Em Las venas abiertas de América Latina,
história do saque continental desde as
caravelas até os tempos do jato”,
como sintetiza Hugo Neira , o Brasil está presente entre os outros países que
se deixam exaurir na calamitosa entrega de suas riquezas. Dias y noches de
amor y de guerra, publicado em 1978, sete anos depois, relata o que foi
viver (ou sobreviver) sob as ditaduras do Continente e das emoções que marcaram
Eduardo Galeano como profissional e como aquele que tem olhos de ver o mundo.
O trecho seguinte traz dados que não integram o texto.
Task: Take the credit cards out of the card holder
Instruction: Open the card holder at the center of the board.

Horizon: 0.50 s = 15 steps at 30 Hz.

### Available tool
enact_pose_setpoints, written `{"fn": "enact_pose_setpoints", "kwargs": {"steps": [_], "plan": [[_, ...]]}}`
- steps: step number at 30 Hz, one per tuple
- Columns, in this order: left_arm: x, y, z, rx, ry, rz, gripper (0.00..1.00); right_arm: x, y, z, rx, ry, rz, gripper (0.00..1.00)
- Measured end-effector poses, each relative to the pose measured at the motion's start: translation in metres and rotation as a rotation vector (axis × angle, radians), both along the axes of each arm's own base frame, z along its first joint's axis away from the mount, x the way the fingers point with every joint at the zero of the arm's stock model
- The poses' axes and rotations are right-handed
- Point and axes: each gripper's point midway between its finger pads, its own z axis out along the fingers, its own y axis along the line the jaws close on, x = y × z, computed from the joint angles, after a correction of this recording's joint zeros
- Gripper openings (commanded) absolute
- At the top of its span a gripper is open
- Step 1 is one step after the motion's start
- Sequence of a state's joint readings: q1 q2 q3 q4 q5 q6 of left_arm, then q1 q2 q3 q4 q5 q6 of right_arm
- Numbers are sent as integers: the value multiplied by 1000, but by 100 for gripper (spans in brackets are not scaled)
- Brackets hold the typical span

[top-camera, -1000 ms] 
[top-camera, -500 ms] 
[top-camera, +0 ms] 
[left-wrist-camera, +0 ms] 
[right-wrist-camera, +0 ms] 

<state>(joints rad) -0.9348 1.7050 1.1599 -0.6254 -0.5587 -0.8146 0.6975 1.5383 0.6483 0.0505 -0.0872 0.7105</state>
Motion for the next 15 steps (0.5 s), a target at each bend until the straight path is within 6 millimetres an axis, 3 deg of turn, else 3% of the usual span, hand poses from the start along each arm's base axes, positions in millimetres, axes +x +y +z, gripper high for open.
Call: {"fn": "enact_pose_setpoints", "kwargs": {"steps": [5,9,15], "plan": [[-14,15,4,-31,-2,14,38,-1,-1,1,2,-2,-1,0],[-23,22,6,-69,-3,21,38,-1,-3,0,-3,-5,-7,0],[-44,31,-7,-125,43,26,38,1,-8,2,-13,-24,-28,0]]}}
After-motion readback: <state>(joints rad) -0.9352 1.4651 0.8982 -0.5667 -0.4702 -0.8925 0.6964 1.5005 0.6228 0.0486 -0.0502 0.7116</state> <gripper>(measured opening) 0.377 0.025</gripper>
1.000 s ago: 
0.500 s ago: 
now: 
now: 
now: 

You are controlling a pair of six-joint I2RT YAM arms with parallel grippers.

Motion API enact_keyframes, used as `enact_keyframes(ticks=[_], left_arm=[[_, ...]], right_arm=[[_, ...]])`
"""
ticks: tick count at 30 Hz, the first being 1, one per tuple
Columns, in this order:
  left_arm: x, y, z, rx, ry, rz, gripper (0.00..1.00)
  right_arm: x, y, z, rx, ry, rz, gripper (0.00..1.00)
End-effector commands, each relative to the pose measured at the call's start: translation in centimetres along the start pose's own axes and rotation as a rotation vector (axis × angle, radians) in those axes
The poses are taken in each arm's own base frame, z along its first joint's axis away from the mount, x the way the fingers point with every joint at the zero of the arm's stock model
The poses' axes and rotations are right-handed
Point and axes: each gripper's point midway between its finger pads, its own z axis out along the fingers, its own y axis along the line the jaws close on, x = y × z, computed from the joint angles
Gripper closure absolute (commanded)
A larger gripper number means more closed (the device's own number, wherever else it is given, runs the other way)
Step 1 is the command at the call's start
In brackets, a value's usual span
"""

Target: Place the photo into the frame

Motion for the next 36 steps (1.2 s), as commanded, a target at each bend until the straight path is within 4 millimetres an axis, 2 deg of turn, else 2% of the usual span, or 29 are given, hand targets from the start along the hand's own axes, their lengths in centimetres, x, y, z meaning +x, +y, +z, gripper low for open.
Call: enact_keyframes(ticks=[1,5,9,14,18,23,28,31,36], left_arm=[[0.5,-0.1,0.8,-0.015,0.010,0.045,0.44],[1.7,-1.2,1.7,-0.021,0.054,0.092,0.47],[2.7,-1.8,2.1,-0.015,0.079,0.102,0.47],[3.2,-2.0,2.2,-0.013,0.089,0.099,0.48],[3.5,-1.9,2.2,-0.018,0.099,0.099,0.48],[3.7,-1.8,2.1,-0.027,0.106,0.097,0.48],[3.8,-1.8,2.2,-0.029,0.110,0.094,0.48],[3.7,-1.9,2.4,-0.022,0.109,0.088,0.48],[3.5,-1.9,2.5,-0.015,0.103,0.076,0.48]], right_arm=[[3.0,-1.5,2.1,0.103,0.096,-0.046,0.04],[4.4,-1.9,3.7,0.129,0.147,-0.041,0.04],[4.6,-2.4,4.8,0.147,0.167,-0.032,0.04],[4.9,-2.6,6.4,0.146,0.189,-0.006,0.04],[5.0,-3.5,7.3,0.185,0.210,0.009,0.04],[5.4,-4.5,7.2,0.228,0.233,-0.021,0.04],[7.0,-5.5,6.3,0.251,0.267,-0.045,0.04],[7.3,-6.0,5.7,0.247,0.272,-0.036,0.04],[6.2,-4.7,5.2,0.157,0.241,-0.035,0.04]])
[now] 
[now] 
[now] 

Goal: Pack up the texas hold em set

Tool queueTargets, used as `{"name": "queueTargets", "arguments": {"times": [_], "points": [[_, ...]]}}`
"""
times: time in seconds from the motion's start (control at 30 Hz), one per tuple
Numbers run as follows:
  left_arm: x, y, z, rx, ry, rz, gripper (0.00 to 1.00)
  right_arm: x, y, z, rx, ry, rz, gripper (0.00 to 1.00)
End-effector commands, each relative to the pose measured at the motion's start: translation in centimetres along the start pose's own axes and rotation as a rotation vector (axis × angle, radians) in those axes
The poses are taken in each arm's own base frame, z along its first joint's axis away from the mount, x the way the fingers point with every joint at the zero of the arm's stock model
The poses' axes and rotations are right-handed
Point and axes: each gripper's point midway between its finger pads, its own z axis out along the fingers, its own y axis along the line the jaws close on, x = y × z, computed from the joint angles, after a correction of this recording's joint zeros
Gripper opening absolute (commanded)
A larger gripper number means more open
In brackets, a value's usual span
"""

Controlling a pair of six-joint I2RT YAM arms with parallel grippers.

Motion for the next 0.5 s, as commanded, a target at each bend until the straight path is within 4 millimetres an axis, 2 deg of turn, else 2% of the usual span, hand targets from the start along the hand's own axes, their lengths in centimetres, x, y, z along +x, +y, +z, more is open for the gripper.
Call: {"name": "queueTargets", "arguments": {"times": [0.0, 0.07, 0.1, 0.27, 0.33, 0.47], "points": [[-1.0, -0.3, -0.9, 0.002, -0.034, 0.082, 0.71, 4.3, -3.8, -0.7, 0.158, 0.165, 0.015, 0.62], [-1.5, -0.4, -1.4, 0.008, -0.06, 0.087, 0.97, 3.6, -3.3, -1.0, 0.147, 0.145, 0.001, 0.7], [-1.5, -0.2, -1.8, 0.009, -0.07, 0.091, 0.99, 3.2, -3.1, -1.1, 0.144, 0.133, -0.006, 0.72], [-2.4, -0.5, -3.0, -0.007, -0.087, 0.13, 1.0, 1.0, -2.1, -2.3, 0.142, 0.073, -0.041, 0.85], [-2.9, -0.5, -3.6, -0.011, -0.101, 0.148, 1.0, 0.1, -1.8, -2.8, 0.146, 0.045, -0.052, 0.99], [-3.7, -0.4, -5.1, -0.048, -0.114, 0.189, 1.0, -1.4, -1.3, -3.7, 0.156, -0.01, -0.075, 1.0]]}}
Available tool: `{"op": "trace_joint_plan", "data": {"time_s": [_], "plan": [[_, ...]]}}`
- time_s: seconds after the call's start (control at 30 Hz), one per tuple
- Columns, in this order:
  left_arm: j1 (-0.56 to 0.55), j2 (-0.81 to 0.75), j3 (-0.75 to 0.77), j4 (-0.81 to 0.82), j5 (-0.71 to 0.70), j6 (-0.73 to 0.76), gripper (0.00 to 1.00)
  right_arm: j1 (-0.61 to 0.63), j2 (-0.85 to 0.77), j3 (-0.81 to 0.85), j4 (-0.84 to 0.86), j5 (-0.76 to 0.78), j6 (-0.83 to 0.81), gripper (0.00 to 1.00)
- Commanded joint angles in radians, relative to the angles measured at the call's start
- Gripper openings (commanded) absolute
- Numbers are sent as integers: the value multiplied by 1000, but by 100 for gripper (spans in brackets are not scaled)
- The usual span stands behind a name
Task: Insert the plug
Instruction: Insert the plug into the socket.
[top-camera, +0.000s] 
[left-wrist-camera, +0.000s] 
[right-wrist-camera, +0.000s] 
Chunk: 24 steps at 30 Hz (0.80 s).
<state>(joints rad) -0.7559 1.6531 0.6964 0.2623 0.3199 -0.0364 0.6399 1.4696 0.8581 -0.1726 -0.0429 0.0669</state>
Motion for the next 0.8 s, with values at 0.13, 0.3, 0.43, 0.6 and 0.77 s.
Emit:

Então, registra um Brasil, como o Paraguai, o Chile, a Argentina, o Uruguai,
envilecido pelas perseguições e torturas, instituídas pelos seus regimes de
exceção: O primeiro morto por tortura
desencadeou, no Brasil, em 1964, um escândalo nacional. O morto por tortura
número dez, apenas apareceu nos jornais. O número cinqüenta foi aceito como normal. Também, fatos como a
estranha premonição da cigana que anunciou a Guimarães Rosa o momento de sua
morte; o assassinato de Vladimir Herzog; o nascimento de Felipe, filho de seu
amigo Eric Nepomuceno e o encontro com Darcy Ribeiro, quando, depois de
operado, já estava de partida para o Peru. E a história do homem que durante o
dia trabalhava no aeroporto do Galeão, limpando aviões e, à noite, incorporava
Vovô Catarino no seu terreiro, numa favela do morro carioca.
No
ano de 1982, Eduardo Galeano publica Los nacimientos, o primeiro volume
de sua trilogia Memoria del fuego, pequenos textos relatam a História da
América desde antes da chegada dos ibéricos até o ano de 1984 , e do Brasil
fala do padre Anchieta, do Padre Vieira e de Zumbi. No segundo volume, Las
caras y las máscaras (1984), além dos textos dedicados ao Padre Anchieta,
Dr. Luiz Gomes Ferreira, Aleijadinho, Manuel da Costa Ataíde, Tiradentes,
Euclides da Cunha, Machado de Assis, Antonio Conselheiro, Jacinta de Siqueira,
Barão de Mauá, Joaquim Nabuco (e menções a José Bonifácio, Castro Alves, Rui
Barbosa e Luiz Gama), outros se referem aos usos e costumes da sociedade
colonial, ao ouro e às riquezas do Brasil a serviço da metrópole e às políticas
extraviadas do país. Em El siglo del viento, o terceiro volume da
trilogia, (1986), escreveu sobre jogadores de futebol, escritores, músicos,
homens públicos, artistas e sobre a sociedade em que se moviam onde era lei
açoitar marinheiros por faltas cometidas; onde o ódio entre famílias ordenava a
vingança perpétua; onde os racistas do país ocupavam cargos importantes no governo;
onde a nova capital, apenas terminada, excluiu aqueles que a levantaram com suas mãos” e se instituiu a cidade do governo, a casa
do poder, sem povo nas praças, nem calçadas para caminhar; onde, para
salvar o país de males inventados, se instauravam ditaduras que jamais sequer
intentaram resolver os males reais, não se propondo propiciar terra para os
brasileiros, nem dar condições para que se alimentassem condignamente, pois, em
1974, dos setenta e dois milhões de
subnutridos do país, treze milhões estavam tão
vencidos pela fome que já nem podiam correr.
Na
verdade, todos esses perfis, todos esses fatos teriam sido passíveis de
chegarem ao conhecimento dos brasileiros se a maioria da população soubesse
ler, se as fontes de leitura fossem de livre acesso a todos, se houvesse
liberdade de expressão. E, se alguns perfis e alguns fatos, por razões
diversas, não tivessem sido ignorados ou se as informações sobre outros tantos,
por sua vez, não tivessem sido encobertas.
Eduardo
Galeano ao lembrar vivências, ao recontar a História da América o fez livre de
compromissos cerceadores e, assim, a revelou sob um outro prisma, como um
sinaleiro de novos caminhos, apontando realidades não poucas vezes escamoteadas
ou negadas.
No
texto “Alguém”, que recebe como data o ano de 1969 e como cenário Em qualquer cidade, Eduardo Galeano olha e vê: Em uma esquina, diante do
semáforo vermelho, alguém engole fogo, alguém limpa para-brisas, alguém vende
toalhinhas de papel, chiclete, bandeirinhas, bonecas que fazem pipi.